Estimates as to the total activity released to the atmosphere put the activity of I-131 released around 1.5 to 1.6×10^17 Bq (one becquerel is one atomic decay per second), and around 1.2 to 1.7×10^16 Bq of Cs-137. (Note that not all of this activity was spread inward; large amounts of this release were likely dispersed over the ocean, where they are greatly diluted.)

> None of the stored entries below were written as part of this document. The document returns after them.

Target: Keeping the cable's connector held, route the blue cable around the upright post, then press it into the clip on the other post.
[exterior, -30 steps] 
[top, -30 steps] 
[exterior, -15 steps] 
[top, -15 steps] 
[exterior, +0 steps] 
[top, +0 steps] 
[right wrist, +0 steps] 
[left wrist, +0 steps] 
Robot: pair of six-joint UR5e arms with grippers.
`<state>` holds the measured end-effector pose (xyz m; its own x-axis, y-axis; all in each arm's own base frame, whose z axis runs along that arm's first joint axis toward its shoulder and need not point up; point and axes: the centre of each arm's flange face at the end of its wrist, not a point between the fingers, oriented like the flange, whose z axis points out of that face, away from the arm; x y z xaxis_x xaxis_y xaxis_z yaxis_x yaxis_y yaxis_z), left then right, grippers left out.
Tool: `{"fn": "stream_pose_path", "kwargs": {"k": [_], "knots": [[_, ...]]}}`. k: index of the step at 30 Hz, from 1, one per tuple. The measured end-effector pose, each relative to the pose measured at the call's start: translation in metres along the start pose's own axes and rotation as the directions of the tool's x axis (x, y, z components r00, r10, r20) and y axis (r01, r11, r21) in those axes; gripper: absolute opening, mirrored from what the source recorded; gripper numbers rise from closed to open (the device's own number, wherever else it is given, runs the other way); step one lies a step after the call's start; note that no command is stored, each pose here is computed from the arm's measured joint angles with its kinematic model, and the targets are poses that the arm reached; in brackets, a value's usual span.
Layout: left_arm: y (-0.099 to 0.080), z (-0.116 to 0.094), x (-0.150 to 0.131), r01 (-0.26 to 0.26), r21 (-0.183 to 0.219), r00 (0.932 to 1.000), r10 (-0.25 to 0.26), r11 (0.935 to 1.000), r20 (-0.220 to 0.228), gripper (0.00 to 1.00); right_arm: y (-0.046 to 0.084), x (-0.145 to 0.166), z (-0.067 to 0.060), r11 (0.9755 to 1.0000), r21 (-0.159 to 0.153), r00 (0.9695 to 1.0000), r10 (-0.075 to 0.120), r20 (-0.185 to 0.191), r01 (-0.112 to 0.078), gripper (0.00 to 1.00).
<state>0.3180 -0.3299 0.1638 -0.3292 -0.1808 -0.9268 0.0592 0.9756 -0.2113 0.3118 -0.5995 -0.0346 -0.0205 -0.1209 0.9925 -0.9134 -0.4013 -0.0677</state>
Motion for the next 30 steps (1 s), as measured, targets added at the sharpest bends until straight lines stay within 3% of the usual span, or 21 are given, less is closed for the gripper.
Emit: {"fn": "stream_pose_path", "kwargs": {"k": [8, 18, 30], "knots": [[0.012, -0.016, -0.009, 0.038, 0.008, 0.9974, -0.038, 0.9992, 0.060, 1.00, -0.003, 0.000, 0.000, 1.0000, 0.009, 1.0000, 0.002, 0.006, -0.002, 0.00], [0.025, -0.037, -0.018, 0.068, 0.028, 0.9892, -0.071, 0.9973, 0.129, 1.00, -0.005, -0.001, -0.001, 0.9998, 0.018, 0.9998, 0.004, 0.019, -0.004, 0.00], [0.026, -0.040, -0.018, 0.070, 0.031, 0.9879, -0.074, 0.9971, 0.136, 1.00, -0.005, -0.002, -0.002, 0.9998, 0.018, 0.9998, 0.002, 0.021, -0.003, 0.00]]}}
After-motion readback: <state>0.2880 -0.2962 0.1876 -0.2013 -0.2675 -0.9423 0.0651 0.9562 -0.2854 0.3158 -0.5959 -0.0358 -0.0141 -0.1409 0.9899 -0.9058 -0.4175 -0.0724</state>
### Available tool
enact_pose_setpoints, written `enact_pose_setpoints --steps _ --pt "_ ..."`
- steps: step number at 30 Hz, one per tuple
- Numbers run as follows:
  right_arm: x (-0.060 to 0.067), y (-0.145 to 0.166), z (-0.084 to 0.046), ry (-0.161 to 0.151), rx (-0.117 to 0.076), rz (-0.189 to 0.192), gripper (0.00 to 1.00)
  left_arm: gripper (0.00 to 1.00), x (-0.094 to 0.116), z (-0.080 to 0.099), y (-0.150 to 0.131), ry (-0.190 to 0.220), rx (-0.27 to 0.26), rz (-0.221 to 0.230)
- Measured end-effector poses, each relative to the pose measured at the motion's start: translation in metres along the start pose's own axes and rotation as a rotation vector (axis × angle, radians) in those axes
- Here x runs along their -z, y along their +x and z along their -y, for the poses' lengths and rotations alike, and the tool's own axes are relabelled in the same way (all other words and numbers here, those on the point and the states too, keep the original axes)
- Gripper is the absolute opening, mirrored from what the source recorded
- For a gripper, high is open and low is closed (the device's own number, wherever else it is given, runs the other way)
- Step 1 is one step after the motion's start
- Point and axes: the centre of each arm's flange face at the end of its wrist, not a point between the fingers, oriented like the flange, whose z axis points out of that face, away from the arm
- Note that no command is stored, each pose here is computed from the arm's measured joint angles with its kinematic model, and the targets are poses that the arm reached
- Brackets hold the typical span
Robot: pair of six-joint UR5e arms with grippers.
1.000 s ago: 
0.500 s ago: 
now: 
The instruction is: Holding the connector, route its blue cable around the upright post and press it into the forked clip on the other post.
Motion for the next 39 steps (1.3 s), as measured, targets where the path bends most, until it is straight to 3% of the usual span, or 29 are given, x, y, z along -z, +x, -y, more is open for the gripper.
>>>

Worker and resident doses received

Estimating doses for workers was found to be extremely challenging, due both to the lack of instruments at the facility (from the power outage) as well as the flooding, which either swept away or ruined many of the personal dosimetry meters worn by workers or stored at the plants. Of 7800 workers measured, the average worker dose was about 7.7 microSv (well short of the yearly dose limit); 30 were found to have doses greater than 100 milliSv, while 2 workers were found to have equivalent doses to the skin of about 2-3 Sv (due to contact with radioactive water in flooded buildings, causing minor skin burns similar to a sunburn).

Estimation of doses received by the public was measured primarily by the level of surface contamination (i.e., number of radioactive counts per minute). Most of the 195,354 individuals screened were found to be below the 100,000 counts per minute limit; of those who were found to be above this limit, most of these individuals had residual contamination on clothing only and were cleared after changing clothes and vigorously washing their skin.

Gail Marcus at Nuke Power Talk looks at two Japan Times articles about the history of the Fukushima nuclear plant construction.

Japan Times article points to the huge irony that Fukushima Dai-ichi was built on a hill that had been cut down in an effort to make the plant more secure against earthquakes! It is a well accepted practice in earthquake areas to anchor building structures in bedrock in order to increase the stability of the building in case of a severe earthquake. Coupled with the facts that have already come out about how the potential magnitude of the maximum possible tsunami was grossly underestimated, it probably seemed like a reasonable engineering tradeoff at the time. And the subsequent cost tradeoffs also seem rational in that light. Although we cannot know for certain today what damage the plant might have suffered from the earthquake had it not been built in the bedrock, clearly, the decision to level the hill exacerbated the effects of the tsunami.

A second Japan Times article indicates that the decision on where to place the diesel generators was made by GE, and that some TEPCO engineers are now saying that they had concerns about this decision but that it was the long-standing policy at Japanese utilities (pre-dating nuclear power) not to make alterations to imported designs. What is not clear yet is if anyone at TEPCO or the regulatory authority at the time voiced these concerns

Russia is preparing to start the one gigawatt Kalinan 4 reactor in Sept, 2011

China has built the foundation of the Pebble bed reactor and ordered over 90% of the components. China is planning a 6 module Pebble bed follow up.

* A 600 MWe Multi-Module HTR-PM Super- critical Steam Turbine Plant, (Six 250 MWt
HTR-PM module and one 660 MWe steam turbine)
* standardize the reactor module,
* is inherently safe and competitive,
* and usable for co-generation.

Kirk Sorenson is interviewed by Sander Olson for Nextbigfuture about Thorium reactors and Kirk’s company Flibe Energy. Kirk Sorensen indicates that he is confident to have sufficient funding to have a prototype thorium by 2016.